• [Problem] In this material, which lines include the string "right"? Show them.

-----

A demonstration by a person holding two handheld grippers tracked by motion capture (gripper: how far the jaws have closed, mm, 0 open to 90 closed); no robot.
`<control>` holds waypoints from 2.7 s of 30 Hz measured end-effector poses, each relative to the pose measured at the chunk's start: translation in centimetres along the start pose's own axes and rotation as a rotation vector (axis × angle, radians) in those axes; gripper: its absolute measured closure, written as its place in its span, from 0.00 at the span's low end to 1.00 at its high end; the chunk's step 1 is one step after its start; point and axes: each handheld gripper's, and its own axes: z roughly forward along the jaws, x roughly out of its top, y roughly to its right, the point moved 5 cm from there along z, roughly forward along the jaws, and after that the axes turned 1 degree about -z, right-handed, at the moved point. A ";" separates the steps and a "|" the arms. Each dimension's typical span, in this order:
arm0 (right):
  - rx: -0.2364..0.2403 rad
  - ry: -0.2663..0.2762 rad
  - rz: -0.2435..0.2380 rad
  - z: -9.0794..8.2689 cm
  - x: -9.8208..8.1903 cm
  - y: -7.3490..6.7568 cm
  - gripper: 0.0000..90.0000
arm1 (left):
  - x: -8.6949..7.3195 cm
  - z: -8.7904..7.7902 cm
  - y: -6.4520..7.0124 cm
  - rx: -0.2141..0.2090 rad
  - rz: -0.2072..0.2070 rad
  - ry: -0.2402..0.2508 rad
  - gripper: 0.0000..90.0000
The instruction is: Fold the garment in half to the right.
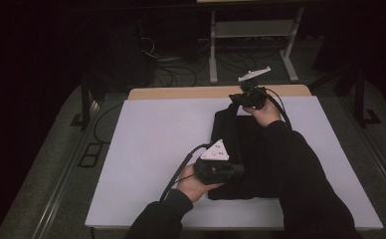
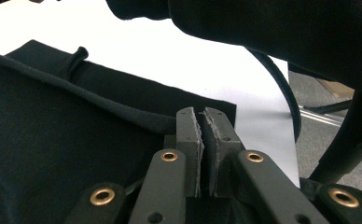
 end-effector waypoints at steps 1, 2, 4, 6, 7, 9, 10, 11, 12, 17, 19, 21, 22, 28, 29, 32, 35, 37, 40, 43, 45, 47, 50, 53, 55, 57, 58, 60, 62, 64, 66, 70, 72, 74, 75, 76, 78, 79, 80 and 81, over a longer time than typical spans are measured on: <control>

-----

• [Result of this task]
`<control>` holds waypoints from 2.7 s of 30 Hz measured end-effector poses, each relative to the pose measured at the chunk's start: translation in centimetres along the start pose's own axes and rotation as a rotation vector (axis × angle, radians) in those axes; gripper: its absolute measured closure, written as its place in its span, from 0.00 at the span's low end to 1.00 at its high end; the chunk's step 1 is one step after its start; point and axes: each handheld gripper's, and its own axes: z roughly forward along the jaws, x roughly out of its top, y roughly to its right, the point moved 5 cm from there along z, roughly forward along the jaws, and after that the axes turned 1 degree about -z, right-handed, at the moved point. A ";" separates the steps and a "|" the arms. Each dimension's typical span, in this order:
arm0 (right):
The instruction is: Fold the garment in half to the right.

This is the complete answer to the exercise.